• [WHAT YOU WILL DO]:
Look through the listing below and write out exactly the lines from the line with "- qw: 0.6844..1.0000" to the line with "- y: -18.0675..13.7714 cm", both included, and no others.

• [LISTED RECORDS]:
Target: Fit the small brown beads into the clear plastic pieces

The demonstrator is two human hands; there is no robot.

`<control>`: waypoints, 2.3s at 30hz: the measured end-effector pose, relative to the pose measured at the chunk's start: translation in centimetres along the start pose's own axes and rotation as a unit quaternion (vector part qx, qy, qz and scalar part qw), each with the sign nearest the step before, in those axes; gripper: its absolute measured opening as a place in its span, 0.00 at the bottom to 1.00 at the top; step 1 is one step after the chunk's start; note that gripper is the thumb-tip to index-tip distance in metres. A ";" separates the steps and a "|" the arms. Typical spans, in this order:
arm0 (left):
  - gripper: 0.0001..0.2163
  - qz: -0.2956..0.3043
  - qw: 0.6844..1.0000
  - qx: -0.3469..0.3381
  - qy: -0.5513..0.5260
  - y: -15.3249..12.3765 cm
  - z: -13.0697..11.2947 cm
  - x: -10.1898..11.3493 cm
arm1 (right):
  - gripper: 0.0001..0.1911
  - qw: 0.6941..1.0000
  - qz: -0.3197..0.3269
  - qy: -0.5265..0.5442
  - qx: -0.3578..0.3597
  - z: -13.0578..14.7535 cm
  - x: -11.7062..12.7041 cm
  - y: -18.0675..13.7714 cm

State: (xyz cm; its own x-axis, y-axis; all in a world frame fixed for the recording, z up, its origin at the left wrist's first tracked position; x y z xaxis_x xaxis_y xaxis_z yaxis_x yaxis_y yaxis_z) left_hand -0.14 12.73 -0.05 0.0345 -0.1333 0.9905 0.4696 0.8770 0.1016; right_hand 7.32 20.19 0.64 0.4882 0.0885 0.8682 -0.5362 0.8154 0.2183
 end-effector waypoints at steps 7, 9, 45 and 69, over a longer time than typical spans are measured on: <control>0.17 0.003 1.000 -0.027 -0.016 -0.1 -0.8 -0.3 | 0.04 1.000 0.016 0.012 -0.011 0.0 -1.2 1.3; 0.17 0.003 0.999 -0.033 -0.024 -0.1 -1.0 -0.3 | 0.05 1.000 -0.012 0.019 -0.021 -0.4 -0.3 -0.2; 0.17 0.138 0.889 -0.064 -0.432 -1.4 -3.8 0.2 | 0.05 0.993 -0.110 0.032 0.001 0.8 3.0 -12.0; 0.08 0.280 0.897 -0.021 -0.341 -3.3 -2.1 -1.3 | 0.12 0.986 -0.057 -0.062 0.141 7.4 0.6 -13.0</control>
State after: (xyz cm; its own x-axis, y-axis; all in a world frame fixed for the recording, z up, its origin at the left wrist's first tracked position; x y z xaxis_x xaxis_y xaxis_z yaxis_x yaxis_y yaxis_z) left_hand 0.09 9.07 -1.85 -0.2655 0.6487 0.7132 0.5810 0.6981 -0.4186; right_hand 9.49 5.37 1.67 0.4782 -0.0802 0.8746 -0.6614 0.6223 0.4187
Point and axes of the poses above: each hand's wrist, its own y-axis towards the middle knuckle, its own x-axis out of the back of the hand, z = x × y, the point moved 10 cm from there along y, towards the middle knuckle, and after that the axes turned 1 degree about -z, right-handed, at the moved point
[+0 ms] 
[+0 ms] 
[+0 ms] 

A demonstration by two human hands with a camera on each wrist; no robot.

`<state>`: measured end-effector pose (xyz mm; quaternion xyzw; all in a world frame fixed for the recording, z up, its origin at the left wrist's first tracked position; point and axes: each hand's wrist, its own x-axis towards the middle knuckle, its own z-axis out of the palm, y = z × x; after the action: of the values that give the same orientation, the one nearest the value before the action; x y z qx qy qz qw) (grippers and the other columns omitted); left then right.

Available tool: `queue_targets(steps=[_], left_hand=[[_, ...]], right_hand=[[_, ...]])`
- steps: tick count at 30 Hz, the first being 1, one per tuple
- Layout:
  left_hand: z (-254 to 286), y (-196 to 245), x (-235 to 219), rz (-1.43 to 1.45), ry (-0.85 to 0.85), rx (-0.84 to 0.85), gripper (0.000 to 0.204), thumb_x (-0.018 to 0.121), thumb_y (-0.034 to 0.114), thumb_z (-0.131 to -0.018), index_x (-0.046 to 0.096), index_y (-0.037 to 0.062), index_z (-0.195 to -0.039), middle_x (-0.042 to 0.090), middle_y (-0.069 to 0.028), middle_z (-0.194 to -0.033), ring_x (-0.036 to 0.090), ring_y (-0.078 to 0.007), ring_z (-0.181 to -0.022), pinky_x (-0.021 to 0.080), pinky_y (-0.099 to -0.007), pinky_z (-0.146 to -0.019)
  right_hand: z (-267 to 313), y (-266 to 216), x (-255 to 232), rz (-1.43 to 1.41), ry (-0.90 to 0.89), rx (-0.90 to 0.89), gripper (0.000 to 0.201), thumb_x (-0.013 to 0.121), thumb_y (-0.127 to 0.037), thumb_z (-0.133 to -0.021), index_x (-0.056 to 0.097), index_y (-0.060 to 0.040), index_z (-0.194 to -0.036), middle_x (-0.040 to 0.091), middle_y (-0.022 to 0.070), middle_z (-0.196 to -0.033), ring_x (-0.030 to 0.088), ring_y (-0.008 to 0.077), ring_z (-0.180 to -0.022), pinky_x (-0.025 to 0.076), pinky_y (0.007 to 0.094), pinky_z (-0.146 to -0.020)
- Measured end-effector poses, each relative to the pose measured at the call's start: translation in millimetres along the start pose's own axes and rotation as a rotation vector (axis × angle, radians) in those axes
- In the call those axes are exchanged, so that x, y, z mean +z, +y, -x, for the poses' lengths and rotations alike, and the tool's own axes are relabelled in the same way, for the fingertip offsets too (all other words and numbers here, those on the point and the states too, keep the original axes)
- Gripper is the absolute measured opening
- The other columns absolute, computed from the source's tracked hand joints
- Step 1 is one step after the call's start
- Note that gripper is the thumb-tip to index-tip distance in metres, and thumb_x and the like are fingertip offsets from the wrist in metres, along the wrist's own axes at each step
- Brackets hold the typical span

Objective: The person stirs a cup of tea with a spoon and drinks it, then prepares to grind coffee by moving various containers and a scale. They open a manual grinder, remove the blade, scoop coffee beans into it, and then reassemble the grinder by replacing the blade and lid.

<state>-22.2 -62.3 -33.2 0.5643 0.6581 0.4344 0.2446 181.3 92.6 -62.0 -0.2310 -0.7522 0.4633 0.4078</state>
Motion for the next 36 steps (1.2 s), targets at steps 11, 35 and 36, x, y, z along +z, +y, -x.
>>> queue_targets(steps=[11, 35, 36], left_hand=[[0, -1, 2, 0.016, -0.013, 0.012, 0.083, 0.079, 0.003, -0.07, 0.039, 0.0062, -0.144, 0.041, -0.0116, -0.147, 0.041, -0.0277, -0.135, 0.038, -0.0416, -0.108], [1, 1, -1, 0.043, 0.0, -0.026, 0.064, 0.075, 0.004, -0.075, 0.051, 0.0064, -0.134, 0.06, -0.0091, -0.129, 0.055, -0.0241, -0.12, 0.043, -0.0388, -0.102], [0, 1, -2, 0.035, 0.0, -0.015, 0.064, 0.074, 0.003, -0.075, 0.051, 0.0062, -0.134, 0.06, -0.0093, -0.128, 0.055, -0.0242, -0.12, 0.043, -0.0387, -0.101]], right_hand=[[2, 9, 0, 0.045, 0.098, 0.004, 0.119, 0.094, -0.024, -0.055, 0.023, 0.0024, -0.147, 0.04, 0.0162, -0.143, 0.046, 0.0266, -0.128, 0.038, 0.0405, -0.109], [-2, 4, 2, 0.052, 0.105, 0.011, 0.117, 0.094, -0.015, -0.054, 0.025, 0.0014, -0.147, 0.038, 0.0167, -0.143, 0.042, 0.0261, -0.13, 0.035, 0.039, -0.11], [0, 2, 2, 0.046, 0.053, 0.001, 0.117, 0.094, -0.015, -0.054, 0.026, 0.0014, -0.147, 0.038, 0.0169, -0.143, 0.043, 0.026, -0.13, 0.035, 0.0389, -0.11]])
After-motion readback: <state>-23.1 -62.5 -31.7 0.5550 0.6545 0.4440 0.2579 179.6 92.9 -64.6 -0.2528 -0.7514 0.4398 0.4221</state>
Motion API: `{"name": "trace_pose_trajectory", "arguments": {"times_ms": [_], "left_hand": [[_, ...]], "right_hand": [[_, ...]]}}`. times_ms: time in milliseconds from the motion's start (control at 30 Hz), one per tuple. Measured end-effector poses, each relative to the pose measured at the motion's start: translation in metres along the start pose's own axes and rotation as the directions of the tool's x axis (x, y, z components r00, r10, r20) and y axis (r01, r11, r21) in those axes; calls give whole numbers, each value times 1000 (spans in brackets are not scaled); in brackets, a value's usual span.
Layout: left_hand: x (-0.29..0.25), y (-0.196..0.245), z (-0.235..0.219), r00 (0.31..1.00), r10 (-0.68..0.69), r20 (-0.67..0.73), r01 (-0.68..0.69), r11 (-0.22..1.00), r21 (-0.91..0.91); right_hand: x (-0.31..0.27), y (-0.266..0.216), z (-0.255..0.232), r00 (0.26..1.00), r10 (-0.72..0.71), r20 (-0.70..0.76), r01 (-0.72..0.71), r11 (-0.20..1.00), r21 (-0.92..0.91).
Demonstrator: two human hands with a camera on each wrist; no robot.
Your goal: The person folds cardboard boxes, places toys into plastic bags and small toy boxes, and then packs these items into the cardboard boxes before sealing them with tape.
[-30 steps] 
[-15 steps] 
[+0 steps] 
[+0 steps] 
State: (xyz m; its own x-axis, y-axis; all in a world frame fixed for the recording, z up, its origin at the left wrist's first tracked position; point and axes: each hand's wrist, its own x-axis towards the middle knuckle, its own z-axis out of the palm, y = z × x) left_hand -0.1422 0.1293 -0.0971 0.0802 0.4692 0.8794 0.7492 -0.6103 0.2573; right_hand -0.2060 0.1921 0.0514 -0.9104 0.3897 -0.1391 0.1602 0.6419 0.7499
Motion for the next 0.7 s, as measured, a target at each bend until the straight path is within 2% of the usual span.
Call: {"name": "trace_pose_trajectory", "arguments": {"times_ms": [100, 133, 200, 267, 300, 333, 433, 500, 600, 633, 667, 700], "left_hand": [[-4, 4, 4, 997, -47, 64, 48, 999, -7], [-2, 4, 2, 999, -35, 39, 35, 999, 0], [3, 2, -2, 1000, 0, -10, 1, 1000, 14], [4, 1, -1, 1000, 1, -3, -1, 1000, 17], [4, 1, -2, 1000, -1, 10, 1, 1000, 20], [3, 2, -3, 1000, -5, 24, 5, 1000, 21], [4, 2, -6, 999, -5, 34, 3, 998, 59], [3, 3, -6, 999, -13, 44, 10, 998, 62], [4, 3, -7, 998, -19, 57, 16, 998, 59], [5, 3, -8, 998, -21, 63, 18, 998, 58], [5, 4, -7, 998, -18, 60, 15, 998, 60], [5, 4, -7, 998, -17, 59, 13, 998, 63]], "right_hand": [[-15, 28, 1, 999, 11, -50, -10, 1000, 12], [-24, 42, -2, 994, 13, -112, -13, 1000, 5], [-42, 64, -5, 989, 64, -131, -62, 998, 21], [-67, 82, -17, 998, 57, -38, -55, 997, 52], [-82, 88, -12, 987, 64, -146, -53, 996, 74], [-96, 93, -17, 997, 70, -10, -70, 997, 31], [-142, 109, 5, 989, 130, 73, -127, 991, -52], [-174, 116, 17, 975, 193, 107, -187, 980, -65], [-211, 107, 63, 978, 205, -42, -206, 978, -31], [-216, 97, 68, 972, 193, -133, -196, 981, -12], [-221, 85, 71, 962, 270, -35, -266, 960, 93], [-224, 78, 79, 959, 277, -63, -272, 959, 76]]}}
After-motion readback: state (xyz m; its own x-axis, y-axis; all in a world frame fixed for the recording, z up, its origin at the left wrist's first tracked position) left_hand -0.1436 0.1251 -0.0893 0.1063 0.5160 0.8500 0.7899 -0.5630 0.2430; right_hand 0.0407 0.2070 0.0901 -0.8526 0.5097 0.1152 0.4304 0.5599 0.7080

• [EXPECTED OUTPUT]:
  - qw: 0.6844..1.0000
  - qx: -0.3469..0.3381
  - qy: -0.5513..0.5260
  - y: -15.3249..12.3765 cm
  - z: -13.0697..11.2947 cm
  - x: -10.1898..11.3493 cm
arm1 (right):
  - gripper: 0.0001..0.1911
  - qw: 0.6941..1.0000
  - qz: -0.3197..0.3269
  - qy: -0.5265..0.5442
  - qx: -0.3578..0.3597
  - z: -13.0578..14.7535 cm
  - x: -11.7062..12.7041 cm
  - y: -18.0675..13.7714 cm

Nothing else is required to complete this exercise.